TASK PROMPT:
Transcribe only part of the material below: the lines from the one containing "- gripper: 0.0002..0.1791" through the one containing "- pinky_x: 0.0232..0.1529", inclusive, exactly as written.

DATA TO EXAMINE:
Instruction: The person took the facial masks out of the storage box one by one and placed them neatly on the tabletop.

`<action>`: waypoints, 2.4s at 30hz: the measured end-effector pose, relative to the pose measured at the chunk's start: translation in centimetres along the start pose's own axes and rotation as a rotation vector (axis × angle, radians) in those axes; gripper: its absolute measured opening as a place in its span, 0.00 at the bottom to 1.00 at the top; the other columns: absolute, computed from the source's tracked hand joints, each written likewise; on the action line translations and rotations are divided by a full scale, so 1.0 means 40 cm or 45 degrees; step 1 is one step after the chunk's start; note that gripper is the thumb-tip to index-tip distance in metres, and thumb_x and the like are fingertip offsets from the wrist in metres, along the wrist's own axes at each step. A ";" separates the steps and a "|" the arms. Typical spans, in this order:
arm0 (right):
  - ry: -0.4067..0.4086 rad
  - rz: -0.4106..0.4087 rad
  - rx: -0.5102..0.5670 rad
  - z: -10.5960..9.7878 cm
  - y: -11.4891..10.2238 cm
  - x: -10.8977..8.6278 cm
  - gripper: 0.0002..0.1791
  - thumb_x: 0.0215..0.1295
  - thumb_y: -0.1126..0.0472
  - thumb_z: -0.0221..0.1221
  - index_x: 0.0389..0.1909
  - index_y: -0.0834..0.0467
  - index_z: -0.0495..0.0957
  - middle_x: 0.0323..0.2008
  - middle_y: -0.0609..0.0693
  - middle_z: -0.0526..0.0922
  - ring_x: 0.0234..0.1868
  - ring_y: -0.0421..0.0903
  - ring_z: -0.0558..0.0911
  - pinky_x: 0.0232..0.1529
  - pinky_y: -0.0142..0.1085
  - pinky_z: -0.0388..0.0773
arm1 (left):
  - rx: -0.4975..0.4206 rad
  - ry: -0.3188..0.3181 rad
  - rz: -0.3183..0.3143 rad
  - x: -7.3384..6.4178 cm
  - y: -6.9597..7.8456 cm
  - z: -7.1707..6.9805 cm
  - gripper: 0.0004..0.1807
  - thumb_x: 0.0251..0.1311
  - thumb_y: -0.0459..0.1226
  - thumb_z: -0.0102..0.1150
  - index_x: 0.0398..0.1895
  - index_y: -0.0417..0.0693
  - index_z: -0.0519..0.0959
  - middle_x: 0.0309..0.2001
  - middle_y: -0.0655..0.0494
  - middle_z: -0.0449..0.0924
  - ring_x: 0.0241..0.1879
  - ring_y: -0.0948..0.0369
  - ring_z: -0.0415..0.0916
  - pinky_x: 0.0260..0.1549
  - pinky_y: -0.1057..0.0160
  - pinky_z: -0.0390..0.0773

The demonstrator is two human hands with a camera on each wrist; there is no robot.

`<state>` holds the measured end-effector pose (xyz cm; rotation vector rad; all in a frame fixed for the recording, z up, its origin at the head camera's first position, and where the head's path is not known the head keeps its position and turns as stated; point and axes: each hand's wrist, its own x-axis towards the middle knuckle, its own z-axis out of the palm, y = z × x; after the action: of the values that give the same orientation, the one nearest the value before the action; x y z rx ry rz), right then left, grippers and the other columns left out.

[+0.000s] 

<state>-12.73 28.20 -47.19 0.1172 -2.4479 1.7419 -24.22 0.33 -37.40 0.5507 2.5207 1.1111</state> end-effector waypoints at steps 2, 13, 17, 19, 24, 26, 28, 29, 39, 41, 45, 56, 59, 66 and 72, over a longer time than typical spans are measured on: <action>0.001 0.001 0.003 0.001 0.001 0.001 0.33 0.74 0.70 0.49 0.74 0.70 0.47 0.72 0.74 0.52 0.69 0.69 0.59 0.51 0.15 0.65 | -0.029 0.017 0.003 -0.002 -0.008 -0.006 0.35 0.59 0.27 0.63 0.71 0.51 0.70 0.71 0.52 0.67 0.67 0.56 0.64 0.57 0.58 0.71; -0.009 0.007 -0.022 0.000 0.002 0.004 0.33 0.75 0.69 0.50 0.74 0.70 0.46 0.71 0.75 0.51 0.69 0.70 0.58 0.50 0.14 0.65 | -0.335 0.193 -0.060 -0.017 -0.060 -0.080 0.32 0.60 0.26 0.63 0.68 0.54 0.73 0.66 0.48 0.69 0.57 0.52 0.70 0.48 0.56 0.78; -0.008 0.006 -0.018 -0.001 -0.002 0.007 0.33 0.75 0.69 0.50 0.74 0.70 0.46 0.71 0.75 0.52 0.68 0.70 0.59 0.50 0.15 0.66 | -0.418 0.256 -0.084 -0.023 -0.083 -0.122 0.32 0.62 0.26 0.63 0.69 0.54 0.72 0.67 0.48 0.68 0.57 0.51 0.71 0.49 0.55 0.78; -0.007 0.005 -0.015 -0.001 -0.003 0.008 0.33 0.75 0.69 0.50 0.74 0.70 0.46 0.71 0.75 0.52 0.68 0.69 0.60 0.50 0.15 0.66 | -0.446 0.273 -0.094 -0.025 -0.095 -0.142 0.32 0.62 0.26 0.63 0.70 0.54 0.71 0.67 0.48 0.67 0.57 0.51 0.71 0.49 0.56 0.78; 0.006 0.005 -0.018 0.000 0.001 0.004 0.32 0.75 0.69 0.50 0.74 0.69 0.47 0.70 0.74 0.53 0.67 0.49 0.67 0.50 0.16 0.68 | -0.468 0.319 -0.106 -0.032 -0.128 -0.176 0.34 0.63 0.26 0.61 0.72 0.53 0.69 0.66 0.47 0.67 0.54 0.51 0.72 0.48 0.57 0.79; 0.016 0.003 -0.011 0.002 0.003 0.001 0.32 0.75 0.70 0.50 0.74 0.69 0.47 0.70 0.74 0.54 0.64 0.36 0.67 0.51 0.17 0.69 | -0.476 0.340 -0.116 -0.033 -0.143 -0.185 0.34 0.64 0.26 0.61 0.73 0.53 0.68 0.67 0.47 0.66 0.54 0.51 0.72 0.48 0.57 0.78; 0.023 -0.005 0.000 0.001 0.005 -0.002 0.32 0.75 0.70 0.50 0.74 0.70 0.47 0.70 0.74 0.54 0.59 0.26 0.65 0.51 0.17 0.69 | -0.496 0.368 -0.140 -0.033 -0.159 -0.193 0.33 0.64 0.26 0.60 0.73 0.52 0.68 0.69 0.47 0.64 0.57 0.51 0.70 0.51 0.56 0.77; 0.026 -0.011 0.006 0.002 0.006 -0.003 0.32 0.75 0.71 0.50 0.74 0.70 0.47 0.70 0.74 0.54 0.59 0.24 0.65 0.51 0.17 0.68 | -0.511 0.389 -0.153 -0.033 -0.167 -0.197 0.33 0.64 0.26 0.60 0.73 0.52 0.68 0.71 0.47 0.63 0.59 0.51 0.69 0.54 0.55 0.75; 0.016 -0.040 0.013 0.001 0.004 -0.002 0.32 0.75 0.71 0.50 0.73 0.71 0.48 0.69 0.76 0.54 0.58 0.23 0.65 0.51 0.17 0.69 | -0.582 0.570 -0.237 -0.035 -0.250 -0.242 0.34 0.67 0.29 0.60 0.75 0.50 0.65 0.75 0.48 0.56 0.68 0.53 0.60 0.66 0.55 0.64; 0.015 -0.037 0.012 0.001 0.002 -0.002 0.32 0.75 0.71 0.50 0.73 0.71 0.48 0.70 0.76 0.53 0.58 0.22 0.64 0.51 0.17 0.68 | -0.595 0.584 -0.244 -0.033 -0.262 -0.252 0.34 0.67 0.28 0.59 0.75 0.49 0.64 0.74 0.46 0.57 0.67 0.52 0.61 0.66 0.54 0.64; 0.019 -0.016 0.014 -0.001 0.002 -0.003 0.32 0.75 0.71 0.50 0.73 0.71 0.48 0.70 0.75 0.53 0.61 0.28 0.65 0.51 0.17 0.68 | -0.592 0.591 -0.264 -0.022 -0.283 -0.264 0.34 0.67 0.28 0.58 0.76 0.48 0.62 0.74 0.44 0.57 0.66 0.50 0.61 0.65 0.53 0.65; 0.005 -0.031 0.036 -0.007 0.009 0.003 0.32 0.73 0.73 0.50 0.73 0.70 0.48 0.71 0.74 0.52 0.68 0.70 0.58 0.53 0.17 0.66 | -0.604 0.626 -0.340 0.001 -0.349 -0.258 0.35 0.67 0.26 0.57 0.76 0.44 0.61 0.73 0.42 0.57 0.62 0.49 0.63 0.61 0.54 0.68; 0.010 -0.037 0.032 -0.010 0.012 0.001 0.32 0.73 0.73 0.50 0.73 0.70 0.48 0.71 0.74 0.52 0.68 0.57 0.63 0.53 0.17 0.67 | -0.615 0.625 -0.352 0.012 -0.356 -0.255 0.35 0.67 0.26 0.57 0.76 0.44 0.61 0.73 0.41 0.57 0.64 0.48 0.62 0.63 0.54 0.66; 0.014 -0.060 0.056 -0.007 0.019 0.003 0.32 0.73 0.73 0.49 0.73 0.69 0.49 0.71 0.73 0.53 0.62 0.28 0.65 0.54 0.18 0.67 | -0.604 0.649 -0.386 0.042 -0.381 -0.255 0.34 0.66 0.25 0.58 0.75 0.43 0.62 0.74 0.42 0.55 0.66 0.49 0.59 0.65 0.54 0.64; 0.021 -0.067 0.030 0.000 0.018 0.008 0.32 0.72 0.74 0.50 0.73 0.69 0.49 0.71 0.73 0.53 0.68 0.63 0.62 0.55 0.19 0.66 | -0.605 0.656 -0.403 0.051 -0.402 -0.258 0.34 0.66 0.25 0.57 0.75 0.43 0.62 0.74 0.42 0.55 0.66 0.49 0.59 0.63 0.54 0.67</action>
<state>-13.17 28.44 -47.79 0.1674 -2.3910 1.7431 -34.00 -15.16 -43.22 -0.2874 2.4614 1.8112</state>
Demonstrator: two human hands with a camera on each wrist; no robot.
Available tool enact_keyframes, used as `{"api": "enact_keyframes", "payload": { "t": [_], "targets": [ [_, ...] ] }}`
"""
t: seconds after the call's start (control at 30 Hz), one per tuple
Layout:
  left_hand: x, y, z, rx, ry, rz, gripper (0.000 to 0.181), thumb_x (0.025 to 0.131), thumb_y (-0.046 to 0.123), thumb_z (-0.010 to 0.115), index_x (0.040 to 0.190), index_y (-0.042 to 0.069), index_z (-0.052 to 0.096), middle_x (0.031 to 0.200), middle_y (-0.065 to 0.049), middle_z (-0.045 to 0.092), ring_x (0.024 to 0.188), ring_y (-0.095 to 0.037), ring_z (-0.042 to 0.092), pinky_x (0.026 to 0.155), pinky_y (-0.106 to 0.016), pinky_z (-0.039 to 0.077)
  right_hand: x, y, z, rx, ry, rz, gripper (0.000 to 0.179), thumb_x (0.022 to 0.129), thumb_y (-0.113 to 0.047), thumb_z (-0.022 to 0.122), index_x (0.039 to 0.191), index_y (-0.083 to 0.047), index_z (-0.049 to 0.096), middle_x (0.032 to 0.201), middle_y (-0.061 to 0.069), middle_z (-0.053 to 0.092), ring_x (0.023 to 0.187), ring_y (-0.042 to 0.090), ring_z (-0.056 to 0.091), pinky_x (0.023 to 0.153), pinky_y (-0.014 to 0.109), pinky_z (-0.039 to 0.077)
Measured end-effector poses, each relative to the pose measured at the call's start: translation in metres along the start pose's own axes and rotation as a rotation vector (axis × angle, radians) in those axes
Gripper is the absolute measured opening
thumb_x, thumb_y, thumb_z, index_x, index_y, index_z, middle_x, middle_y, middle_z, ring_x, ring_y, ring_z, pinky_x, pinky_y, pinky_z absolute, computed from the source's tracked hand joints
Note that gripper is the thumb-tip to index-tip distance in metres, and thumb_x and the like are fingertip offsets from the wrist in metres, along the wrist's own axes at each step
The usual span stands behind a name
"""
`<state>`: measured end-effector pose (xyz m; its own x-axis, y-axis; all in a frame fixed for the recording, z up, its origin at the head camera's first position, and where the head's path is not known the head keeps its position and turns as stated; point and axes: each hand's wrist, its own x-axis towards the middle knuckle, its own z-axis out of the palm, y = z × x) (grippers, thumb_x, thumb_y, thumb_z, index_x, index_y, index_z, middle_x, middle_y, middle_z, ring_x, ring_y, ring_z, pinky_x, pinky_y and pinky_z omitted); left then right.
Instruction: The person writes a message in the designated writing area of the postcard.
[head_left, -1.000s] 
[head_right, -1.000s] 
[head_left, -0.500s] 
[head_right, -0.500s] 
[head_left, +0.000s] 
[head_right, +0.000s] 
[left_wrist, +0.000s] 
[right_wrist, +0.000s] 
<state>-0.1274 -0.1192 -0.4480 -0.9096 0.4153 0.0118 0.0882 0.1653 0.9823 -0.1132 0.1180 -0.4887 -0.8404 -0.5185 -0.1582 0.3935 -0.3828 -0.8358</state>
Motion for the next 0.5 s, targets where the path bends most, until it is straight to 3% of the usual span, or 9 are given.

EXERCISE OUTPUT:
  - gripper: 0.0002..0.1791
  - thumb_x: 0.0215..0.1295
  - thumb_y: -0.1126..0.0472
  - thumb_z: -0.0221..0.1221
  - index_x: 0.0389..0.1909
  - index_y: -0.0834..0.0467
  - index_z: -0.0495..0.0957
  - middle_x: 0.0323..0.2008
  - middle_y: -0.0609..0.0693
  - middle_z: -0.0526..0.0922
  - ring_x: 0.0234..0.1868
  - ring_y: -0.0421..0.0903
  - ring_z: -0.0558..0.0911
  - pinky_x: 0.0232..0.1529

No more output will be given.